The city says that Weston and Mount Dennis are “red zones” when it comes to cycling and social equity—but it isn’t doing much about it.
The city says that Weston Road would make an excellent bike route (red in the map below). But according to Spacing Magazine, it’s not going to happen. It’s not part of the city’s 2021–2023 implementation plan.
Jane St (orange) would make another good route, but it will only be studied —though, as I reported earlier, the city had been planning extensive bus-only lanes. As far as I know, the orange route along the railway tracks is only a dream.
Planners did say that there will be
Weston neighbourhood connections extending from Silverthorn Ave and Trethewey Dr.. and will connect to the Mid-Humber trail and closure of the gap.

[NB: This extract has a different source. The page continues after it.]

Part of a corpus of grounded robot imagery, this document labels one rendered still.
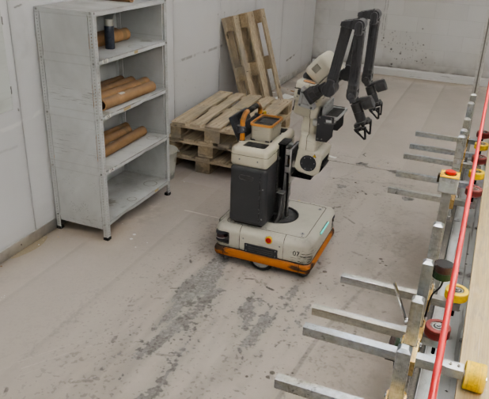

However, in the city’s recent briefing slides, these connections are only to be studied.
Mount Dennis is in particularly bad shape, with less than one percent of the street (measured by the kilometer) having a bike route. However, Mount Dennis looks to be getting only a path along Eglinton, to connect to the new station.
Transportation Services will be reporting on their new bike plan for 2021–2023 later this fall, and will bring it to City Council.
The owners of the properties between 15 and 21 Hollis Avenue in Mount Dennis are proposing a 34-storey, 365-unit residential building on the small, residential street.
Bousfields, who wrote the report, say that the tall tower fits in because it will
frame and enhance the streetscape along Hollis Street, and provide an appropriately scaled building that is compatible with the future development potential of adjacent properties.
I’ll be honest. Try as I might, I don’t get it. The planners provide many reasons why this should work, but to me it comes down to something simple: This is a very tall tower surrounded by lovely little homes on a very narrow street. Will it fit in the future, if the whole block is redeveloped? Maybe. Does it fit and frame the neighbourhood as it exists now? No.
Speaking of redeveloping the block, though, the report references a nearby and similar proposal. The owners of 8–16 Locust—just one street north—are asking to build a 35-storey building (the tallest building in Mount Dennis). It, too, would be on a quiet, narrow street. That application, Bousfields notes, is being appealed to the Ontario Land Tribunal, “following Council’s failure to make a decision”.
The city is asking for your input on what areas of Weston and Mount Dennis deserve photographing.
According the Councillor Nunziata’s office,
The City of Toronto will be enhancing its photo collection of each ward across the city. Our office has been asked to identify the top five spaces and places in Ward 5 (York South—Weston) that tell the story of our ward.
This project is intended to build the City of Toronto’s image database to showcase the broader city. Please identify five iconic spaces and places in our ward that tell our community story (e.g., community hubs, parks, landmarks, tributes to the history of the community, artworks, etc.)
You can submit your ideas online, but do so before July 8.
The city and ERA Architects are asking for your opinion on the former Mount Dennis Firehall (now the Mount Dennis Community Centre) at 4 Hollis Avenue.
looking to collect your stories to better understand the site and its cultural value. All information collected will help inform its future in parallel with the City of Toronto’s Mount Dennis Planning Framework Study.
The Etobicoke York Community Council will consider whether to lower the speed limit on all “local roadways” in Ward 5, which covers Weston and Mount Dennis.
“Local roadways” are the great majority of streets—the last meters between major roads and driveways. In these maps, they are the black streets. Blue and red streets will not have their speed limits changed. (I may have copied the maps for all all of Mount Dennis and Weston. If your street is missing, let me know.
The speed limit changes come from the “Vision Zero” plan the city adopted in 2017.